Investigate deep learning in embedded computer vision for Terrain Aware Autonomous Driving on Mars

To Boldly go Where no Rover has Gone Before!: Investigate deep learning in embedded computer vision for Terrain Aware Autonomous Driving on Mars

Harvard University

Charles Lariviere, David Maiolo, Shawn Olichwier, Mohammed Syed

April 24, 2023

Graduate Level Engineering Project

Summary

NASA’s Mars rovers, Spirit (2004), Curiosity (2004), Opportunity (2011), and Perseverance (2020), have all had autonomous driving capability called AutoNav. Perception systems on all of these rovers are based upon classical machine vision algorithms leading to traversability of the terrain determined by geometric information alone. In our project, we explored state-of-the-art deep learning methodologies for autonomous driving on Mars based upon 35K images from the Curiosity rover. We utilized a UNet model with a ResNet-18 encoder pre-trained on ImageNet for semantic segmentation. Additionally, we proposed a workflow to incorporate the aforementioned modeling into a system-on-a-chip, specifically the 64-bit ARM Cortex-A72 processors in the Raspberry Pi. We utilized contemporary techniques in embedded machine learning such as TinyML among others to meet computational complexity constraints. Finally, we tested our approach using a Freenove autonomous driving vehicle.

Introduction

The exploration of Mars presents numerous challenges due to the planet’s harsh environment and rugged terrain. Autonomous driving technology has emerged as a promising approach for space exploration, enabling rovers to navigate difficult terrain and collect scientific data more efficiently and effectively.

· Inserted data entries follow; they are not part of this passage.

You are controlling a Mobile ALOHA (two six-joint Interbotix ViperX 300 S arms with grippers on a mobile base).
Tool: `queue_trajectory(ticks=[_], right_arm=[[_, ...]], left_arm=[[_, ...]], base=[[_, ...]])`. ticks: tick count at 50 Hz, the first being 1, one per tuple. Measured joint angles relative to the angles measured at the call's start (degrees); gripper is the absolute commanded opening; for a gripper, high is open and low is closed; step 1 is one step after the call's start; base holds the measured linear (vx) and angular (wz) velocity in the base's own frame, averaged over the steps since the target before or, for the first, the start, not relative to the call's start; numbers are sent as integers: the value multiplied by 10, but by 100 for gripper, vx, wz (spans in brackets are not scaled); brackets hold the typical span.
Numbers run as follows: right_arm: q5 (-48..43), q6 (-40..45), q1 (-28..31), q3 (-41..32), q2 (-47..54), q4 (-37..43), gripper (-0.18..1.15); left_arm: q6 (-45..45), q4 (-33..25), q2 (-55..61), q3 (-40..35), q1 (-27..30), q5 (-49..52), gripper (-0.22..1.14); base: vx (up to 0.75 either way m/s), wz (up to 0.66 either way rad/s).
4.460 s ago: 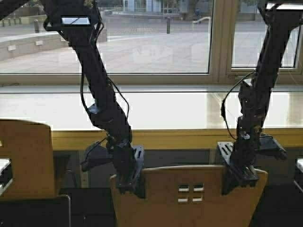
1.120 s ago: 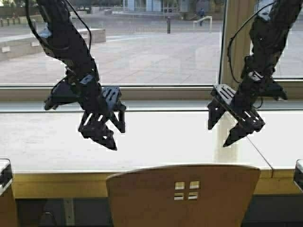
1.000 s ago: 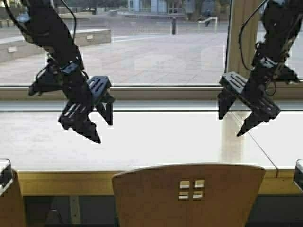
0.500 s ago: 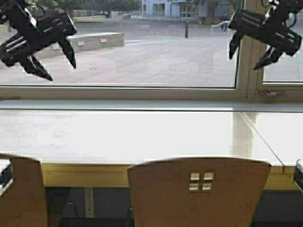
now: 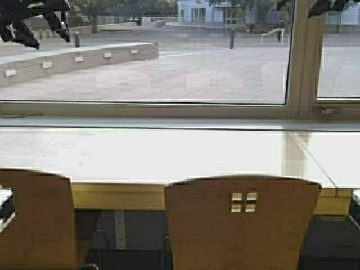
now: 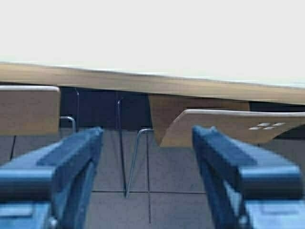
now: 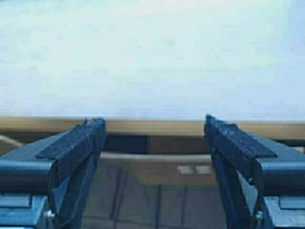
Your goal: Push the chairs under the table
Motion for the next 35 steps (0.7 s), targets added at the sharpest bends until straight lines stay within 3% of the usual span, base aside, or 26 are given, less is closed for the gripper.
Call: queue_trajectory(ticks=[12, 35], right_arm=[[-78, 0, 3, 32, 10, -1, 94], [-54, 4, 28, 33, 12, 6, 94]], left_arm=[[-3, 0, 3, -4, 2, -4, 91], [2, 1, 18, -10, 4, -4, 91]], base=[[-23, 28], [-23, 48]])
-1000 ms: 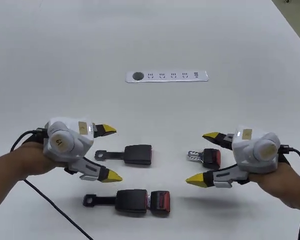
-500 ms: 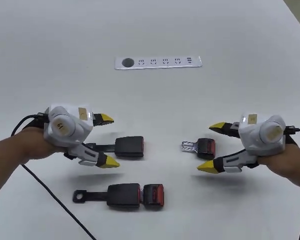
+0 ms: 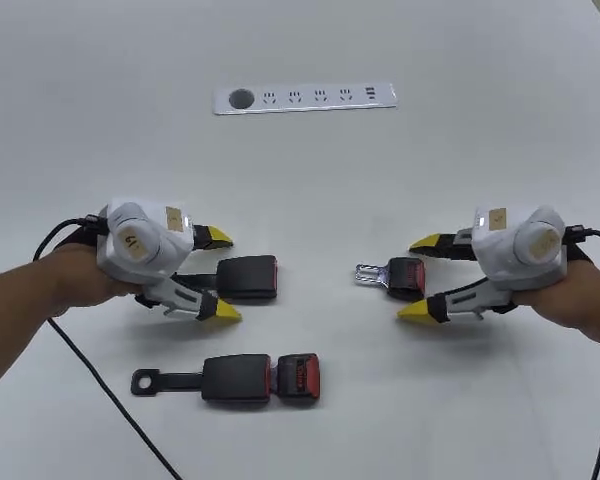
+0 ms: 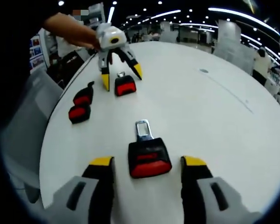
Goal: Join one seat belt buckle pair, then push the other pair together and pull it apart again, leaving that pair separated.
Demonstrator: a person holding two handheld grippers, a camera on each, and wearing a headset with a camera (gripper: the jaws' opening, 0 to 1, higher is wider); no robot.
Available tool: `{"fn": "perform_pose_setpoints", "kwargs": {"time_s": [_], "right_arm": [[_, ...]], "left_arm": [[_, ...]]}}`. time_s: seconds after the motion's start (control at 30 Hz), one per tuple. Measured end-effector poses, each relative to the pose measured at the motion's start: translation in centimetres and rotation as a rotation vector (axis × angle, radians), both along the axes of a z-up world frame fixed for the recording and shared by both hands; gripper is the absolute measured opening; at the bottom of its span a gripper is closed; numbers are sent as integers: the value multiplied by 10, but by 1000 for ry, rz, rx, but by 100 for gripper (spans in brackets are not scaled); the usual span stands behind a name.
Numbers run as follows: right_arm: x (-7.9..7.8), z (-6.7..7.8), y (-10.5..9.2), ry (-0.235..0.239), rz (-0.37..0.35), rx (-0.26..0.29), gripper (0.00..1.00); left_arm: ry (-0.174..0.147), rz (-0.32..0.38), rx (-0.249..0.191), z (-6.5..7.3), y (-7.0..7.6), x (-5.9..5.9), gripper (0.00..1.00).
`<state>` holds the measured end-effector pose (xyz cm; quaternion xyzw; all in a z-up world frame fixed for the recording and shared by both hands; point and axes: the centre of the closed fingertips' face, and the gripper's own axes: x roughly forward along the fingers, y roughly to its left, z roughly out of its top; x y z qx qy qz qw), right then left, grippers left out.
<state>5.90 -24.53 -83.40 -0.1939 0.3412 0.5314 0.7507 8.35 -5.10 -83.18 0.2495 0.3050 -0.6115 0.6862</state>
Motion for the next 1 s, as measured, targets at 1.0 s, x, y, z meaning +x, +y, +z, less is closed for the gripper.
{"fn": "perform_pose_setpoints", "kwargs": {"time_s": [1.0], "right_arm": [[4, 3, 5, -47, 134, 62, 36]], "left_arm": [[-4, -106, 16, 20, 5, -2, 34]]}}
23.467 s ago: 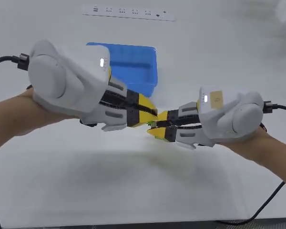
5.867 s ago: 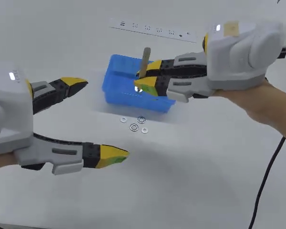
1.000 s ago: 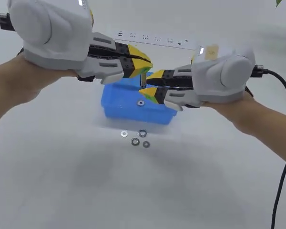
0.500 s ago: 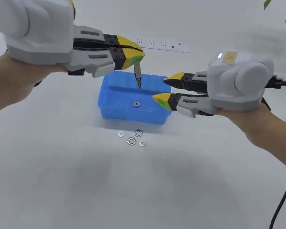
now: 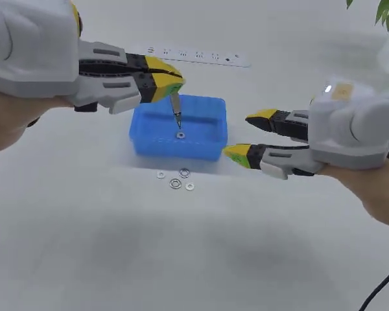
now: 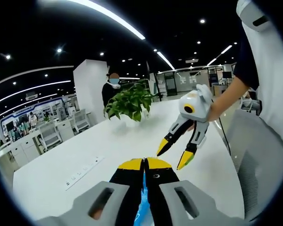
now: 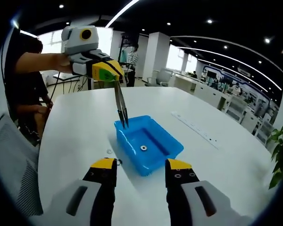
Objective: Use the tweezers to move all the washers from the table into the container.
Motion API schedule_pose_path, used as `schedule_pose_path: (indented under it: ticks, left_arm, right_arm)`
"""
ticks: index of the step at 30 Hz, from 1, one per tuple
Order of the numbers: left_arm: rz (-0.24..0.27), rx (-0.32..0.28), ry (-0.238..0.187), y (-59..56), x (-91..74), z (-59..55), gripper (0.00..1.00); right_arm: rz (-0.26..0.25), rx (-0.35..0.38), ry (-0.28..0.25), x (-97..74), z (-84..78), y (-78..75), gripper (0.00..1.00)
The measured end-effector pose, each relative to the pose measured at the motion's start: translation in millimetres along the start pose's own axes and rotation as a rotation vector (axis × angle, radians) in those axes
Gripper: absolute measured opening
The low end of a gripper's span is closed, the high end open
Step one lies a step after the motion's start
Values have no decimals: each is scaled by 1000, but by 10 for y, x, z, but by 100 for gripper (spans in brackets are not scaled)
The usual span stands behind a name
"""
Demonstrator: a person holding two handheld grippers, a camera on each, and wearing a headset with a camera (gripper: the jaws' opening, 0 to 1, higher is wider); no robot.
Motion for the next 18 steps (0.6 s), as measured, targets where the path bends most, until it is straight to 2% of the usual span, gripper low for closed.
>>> schedule_pose_path:
  ticks: [4,6,11,13,15,17,18]
  left_arm:
    - [-15,-1,11,-74,-32,-52,4]
    - [-23,-6,12,-52,-27,-143,4]
    - [-43,-24,9,-221,-43,-207,4]
    - [-48,-35,19,-296,-32,-244,4]
    - [-45,-39,50,-321,-43,-313,4]
    - [-59,-33,79,-355,-58,-387,4]
    - [-65,-43,73,-370,-66,-402,4]
  right_arm:
    - [28,-32,35,-82,-85,76,50]
    - [47,-51,55,-113,-126,116,54]
    - [73,-47,83,-146,-232,203,63]
    - [73,-52,112,-152,-296,230,65]
    - [70,-66,139,-159,-356,245,66]
    - [67,-57,143,-161,-387,258,69]
    - [66,-41,144,-162,-408,274,71]
Point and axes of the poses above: the centre of the closed fingertips' face, and the gripper's own axes: x roughly forward along the fingers, y roughly to its left, z roughly out of its top, the point moved 4 cm from there along -x, roughly backward along the fingers, and after that the axes turned 8 degrees about -y, right-handed, at the moved point
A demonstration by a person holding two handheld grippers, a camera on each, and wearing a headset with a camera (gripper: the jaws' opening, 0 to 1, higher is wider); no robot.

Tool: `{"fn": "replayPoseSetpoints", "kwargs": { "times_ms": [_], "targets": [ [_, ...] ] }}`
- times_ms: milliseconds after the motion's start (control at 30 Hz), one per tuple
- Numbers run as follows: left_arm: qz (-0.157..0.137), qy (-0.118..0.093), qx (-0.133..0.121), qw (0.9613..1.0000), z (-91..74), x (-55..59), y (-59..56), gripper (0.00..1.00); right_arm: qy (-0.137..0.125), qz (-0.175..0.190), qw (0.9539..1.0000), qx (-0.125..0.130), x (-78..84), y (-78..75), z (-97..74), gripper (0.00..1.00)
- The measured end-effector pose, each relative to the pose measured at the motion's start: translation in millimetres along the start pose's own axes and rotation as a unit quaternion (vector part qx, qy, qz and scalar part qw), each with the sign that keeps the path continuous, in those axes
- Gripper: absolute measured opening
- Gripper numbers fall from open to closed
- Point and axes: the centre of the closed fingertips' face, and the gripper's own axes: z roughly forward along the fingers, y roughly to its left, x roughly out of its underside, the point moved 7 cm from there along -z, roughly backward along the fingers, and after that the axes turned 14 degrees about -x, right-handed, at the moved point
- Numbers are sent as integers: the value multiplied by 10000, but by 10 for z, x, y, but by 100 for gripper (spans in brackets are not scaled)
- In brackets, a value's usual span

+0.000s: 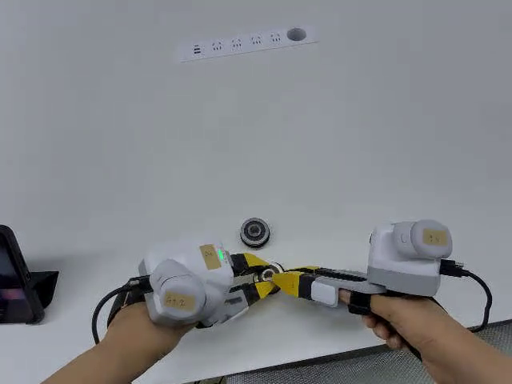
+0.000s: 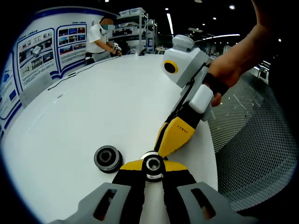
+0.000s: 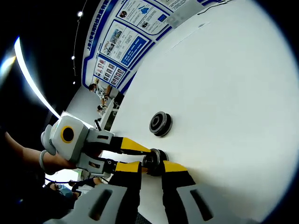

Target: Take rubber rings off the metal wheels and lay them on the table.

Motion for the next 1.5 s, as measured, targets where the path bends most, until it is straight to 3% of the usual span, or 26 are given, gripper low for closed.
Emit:
{"fn": "replayPoseSetpoints", "kwargs": {
  "times_ms": [333, 933, 1267, 1500],
  "targets": [
    [-20, -8, -9, 10000, -2, 2, -3, 13, 88, -88, 9996, 235, 4, -55, -24, 4],
    [-22, -1, -9, 10000, -3, -4, -4, 13, 152, -279, 9993, 175, -32, 25, 24, 2],
    [-24, -5, -5, 10000, -3, -4, -1, 13, 115, -339, 9993, -72, -53, 132, 75, 2],
    [11, -4, -6, 10000, -1, -6, -2, 14, -16, -179, 9998, 70, -57, 63, 25, 2]
  ]
}}
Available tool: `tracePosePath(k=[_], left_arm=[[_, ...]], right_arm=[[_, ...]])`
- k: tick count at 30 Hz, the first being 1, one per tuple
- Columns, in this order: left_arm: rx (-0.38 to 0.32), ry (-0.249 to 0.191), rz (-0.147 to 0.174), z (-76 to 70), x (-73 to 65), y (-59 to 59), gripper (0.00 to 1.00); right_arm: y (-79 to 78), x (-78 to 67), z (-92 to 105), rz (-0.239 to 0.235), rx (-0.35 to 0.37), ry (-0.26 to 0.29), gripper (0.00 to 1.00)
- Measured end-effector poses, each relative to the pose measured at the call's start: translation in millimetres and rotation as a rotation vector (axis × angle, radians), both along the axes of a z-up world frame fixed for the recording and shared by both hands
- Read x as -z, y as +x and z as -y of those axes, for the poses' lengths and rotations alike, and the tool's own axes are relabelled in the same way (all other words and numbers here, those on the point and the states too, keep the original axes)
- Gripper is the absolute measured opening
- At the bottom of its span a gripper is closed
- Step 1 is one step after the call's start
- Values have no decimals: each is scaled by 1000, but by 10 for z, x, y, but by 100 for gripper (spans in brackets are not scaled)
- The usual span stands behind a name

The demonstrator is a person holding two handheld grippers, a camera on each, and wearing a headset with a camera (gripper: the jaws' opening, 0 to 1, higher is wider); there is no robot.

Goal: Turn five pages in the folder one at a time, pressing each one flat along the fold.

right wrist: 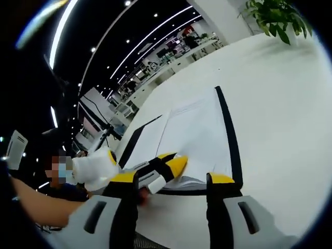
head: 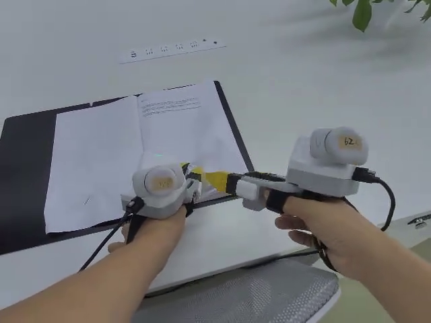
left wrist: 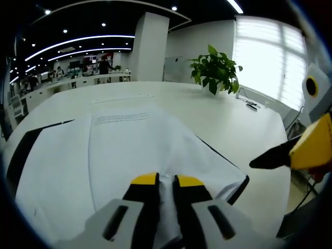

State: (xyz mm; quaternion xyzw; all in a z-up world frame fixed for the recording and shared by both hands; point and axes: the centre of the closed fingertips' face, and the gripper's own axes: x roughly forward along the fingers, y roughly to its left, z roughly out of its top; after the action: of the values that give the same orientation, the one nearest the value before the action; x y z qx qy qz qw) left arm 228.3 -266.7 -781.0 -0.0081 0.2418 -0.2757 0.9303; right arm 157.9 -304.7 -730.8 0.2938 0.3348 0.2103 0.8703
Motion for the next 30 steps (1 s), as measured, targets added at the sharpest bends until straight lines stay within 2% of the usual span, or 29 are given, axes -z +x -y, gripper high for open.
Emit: tracePosePath(k=[1,5,6,8,10,12,13,14,15,16,20,25,26,27,30], left_arm=[[2,0,1,1,-1,-1,11],[0,-2,2,2,-3,-6,11],[-1,-3,3,2,-4,-8,11],[-2,-5,3,1,-6,-4,11],[-1,-6,3,1,-6,-5,11],[2,-5,2,-1,-9,-9,11],[2,-7,1,-2,-10,-10,11],[2,-8,0,-3,-10,-10,11],[3,-8,1,-2,-9,-10,11],[3,-9,0,-2,-8,-10,11],[4,-8,2,-2,-10,-14,11],[7,-1,0,-1,-14,-16,11],[9,0,-2,0,-16,-17,11],[12,2,-5,0,-16,-16,11],[15,5,-12,1,-16,-13,11]], right_arm=[[14,44,3,-23,9,9,50],[64,106,15,-23,17,-11,51],[79,142,24,-35,23,-8,51],[74,175,-6,-72,34,37,51],[84,234,10,-92,48,38,51],[87,265,20,-96,52,35,46],[86,281,21,-111,62,51,43],[87,295,26,-128,82,74,42],[98,289,31,-149,113,123,40],[100,303,48,-163,128,138,37],[100,377,139,-192,174,150,24],[86,517,224,-257,248,172,0],[92,520,211,-278,271,214,0],[99,514,211,-279,282,234,0],[89,497,222,-282,300,263,0]])
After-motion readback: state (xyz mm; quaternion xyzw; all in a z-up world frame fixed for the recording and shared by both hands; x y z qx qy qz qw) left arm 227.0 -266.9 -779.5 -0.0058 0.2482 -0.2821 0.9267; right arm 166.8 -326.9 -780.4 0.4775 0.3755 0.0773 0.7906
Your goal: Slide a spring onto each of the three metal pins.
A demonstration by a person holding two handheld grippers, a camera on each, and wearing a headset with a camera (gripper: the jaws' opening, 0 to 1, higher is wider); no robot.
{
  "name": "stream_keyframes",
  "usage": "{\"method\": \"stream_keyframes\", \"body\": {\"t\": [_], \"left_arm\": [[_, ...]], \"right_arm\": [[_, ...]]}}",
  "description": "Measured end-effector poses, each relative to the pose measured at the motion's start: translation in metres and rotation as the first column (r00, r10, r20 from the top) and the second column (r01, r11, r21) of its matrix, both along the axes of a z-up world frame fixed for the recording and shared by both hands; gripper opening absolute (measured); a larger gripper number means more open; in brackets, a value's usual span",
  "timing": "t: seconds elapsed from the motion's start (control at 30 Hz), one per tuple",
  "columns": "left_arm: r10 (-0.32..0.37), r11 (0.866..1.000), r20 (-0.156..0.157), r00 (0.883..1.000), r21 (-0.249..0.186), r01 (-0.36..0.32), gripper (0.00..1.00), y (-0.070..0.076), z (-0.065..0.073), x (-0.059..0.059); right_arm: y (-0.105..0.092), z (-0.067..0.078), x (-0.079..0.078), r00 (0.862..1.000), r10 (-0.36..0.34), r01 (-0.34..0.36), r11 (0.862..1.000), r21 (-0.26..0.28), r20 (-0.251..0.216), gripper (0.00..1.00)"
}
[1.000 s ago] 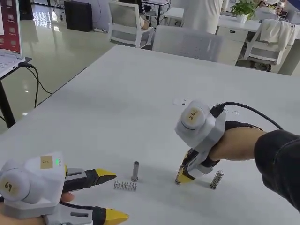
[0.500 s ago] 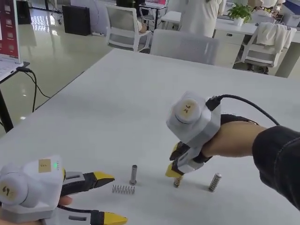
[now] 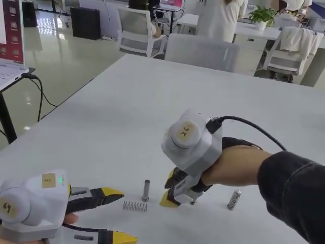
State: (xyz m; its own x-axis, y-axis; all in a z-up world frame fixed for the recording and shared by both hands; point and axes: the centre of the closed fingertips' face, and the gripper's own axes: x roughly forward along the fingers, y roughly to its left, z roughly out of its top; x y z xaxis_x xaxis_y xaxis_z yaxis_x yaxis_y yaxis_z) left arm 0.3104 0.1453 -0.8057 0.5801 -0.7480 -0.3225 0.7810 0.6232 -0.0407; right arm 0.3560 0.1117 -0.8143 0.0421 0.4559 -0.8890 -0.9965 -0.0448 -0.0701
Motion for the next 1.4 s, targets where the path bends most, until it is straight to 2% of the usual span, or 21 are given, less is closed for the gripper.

This project aimed to investigate the use of deep learning in embedded computer vision for Terrain Aware Autonomous Driving on Mars, with a focus on semantic segmentation.

To accomplish this goal, the project leveraged the AI4MARS dataset, which was built for training and validating terrain classification and segmentation models for Mars. The dataset consists of over 35,000 images from the Curiosity rover, each with ~326K semantic segmentation full image labels collected through crowdsourcing. To ensure greater quality and agreement of the crowdsourced labels, each image was labeled by 10 people. Additionally, the dataset includes ~1.5K validation labels annotated by the rover planners and scientists from NASA’s Mars Science Laboratory mission.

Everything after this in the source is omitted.